> **Work item**
The answer consists solely of the listing's lines from the first through the line containing "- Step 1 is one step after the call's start", each reproduced exactly.

---------------

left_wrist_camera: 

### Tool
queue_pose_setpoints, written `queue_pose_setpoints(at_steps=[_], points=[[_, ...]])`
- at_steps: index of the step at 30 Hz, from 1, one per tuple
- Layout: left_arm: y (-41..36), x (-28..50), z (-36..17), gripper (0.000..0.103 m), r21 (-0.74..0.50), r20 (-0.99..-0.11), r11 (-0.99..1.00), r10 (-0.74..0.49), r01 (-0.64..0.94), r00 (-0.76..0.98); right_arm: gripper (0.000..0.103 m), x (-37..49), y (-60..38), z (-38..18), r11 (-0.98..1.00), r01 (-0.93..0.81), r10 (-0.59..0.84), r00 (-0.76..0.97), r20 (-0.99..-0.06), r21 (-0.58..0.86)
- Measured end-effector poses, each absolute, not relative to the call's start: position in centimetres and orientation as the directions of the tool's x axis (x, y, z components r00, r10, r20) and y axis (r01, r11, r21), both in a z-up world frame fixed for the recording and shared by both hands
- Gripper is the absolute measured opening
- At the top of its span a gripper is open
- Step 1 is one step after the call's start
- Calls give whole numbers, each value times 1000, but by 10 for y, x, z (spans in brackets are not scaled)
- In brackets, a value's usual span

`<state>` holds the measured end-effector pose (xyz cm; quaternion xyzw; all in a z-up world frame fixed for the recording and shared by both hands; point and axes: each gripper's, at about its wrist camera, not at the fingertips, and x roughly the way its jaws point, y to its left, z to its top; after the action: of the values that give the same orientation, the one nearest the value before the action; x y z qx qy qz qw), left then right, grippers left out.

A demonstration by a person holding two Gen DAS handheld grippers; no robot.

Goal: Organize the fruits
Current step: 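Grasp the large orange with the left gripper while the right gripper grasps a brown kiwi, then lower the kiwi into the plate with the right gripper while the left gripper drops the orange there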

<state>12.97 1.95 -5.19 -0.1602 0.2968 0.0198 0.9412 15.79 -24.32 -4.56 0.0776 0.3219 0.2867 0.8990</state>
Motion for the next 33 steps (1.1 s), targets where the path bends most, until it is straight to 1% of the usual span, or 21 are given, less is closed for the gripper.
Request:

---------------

> **Response to this task**
left_wrist_camera: 

### Tool
queue_pose_setpoints, written `queue_pose_setpoints(at_steps=[_], points=[[_, ...]])`
- at_steps: index of the step at 30 Hz, from 1, one per tuple
- Layout: left_arm: y (-41..36), x (-28..50), z (-36..17), gripper (0.000..0.103 m), r21 (-0.74..0.50), r20 (-0.99..-0.11), r11 (-0.99..1.00), r10 (-0.74..0.49), r01 (-0.64..0.94), r00 (-0.76..0.98); right_arm: gripper (0.000..0.103 m), x (-37..49), y (-60..38), z (-38..18), r11 (-0.98..1.00), r01 (-0.93..0.81), r10 (-0.59..0.84), r00 (-0.76..0.97), r20 (-0.99..-0.06), r21 (-0.58..0.86)
- Measured end-effector poses, each absolute, not relative to the call's start: position in centimetres and orientation as the directions of the tool's x axis (x, y, z components r00, r10, r20) and y axis (r01, r11, r21), both in a z-up world frame fixed for the recording and shared by both hands
- Gripper is the absolute measured opening
- At the top of its span a gripper is open
- Step 1 is one step after the call's start

The work on this exercise is done.